Prosit Neujahr!

Hoch Ignatius und Tief Zeetje wetterbestimmend

Am 31. Dezember wird das Wettergeschehen über Zentraleuropa vor allem durch das ausgeprägte Hochdruckgebiet Ignatius und das Tiefdruckgebiet Zeetje bestimmt. Ersteres liegt stationär über Westfrankreich und dem südlichen Teil der britischen Inseln. Die Zyklone hat zwar ihren Kern weit entfernt über Island, besitzt jedoch ein bis nach Österreich reichendes Frontensystem. Von diesem bringt eine Warmfront im Osten Österreichs in den Morgenstunden des Montags noch Niederschlag. In den Randbezirken Wiens und dem Wienerwald kann es auch schneien.

Weiter im Westen kommt es durch die nördliche Anströmung neben der Warmfront zu einem Nordstau an den Alpen. Dadurch werden die Niederschläge am Nordrand der Zentralalpen intensiviert. Aber auch sie klingen bis Mitternacht weitestgehend ab.
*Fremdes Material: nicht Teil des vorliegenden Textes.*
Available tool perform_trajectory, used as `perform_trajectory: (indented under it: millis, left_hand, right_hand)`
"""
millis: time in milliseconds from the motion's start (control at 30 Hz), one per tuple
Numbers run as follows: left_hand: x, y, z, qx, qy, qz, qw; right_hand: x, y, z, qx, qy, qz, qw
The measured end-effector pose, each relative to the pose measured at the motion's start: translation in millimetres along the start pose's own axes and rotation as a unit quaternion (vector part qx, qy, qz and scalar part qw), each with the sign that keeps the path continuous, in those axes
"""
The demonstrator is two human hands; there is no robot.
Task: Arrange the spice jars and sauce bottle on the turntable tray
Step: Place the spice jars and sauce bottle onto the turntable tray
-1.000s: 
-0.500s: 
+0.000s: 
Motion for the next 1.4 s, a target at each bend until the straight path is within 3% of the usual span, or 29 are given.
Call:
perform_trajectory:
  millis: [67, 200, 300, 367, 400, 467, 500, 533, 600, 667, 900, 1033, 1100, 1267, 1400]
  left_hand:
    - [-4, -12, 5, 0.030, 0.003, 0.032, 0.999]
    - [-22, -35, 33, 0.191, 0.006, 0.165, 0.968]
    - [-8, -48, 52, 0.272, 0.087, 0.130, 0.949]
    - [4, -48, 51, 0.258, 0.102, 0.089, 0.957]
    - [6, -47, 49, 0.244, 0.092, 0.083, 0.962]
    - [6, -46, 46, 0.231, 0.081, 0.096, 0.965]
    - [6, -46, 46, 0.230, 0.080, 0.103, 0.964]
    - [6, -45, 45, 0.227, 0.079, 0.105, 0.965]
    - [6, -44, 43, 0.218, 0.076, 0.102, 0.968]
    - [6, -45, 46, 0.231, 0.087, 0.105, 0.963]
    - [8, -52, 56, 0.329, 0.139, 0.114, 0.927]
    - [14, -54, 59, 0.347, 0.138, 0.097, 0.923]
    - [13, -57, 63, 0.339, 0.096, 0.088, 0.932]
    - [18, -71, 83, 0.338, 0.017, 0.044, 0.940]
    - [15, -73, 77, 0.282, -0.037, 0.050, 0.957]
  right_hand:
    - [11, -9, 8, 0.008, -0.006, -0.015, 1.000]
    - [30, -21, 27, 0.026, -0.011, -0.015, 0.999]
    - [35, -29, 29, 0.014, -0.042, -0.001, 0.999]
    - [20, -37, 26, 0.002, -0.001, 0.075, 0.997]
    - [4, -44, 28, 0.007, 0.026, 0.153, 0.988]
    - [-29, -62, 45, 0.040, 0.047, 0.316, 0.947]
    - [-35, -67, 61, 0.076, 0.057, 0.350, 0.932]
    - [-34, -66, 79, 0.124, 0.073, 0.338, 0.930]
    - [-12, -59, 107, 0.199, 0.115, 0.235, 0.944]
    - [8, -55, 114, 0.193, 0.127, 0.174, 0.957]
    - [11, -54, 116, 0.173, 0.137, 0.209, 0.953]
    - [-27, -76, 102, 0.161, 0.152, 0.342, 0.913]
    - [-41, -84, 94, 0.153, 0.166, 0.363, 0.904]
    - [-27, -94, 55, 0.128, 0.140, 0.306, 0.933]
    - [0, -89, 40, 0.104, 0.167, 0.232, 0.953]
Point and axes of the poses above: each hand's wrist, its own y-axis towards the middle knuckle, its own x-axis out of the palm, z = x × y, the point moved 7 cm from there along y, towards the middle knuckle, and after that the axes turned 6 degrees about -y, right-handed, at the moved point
Der Wind bläst in der Nacht auf Montag noch lebhaft, lässt aber im weiteren Verlauf aufgrund der schwächer werdenden Druckgegensätze nach. Zum Jahreswechsel weht er schwach, nach wie vor aus Nordwesten. Durch den einschlafenden Wind kommt es in der Nacht auf Dienstag zu einer Abkühlung der Lufttemperatur leicht unter den Gefrierpunkt.

Weiterer Ausblick: Neujahrstag trocken

Der Neujahrstag verläuft im Osten Österreichs trocken. Die Bewölkung nimmt stetig zu, bevor in der Nacht auf Mittwoch die Kaltfront von Tief Zeetje über Österreich hinweg zieht. Sie bringt Niederschlag und Abkühlung mit sich. Im Laufe des Mittwochs klart es jedoch wieder auf.

Wollen Sie etwas Gutes für Tiere, Umwelt und Ihr eigenes Börserl tun, kaufen Sie keine Silvesterraketen oder Kracher. Genügend Ihrer Nachbarn werden dies trotzdem tun, und so kann das von den anderen bezahlte Feuerwerk noch mehr genossen werden. Das ist ein ausgezeichneter erster Schritt, um im kommenden Jahr 2019 nicht den eben aufgestellten Negativrekord des wärmsten Jahres der Messgeschichte erneut zu brechen.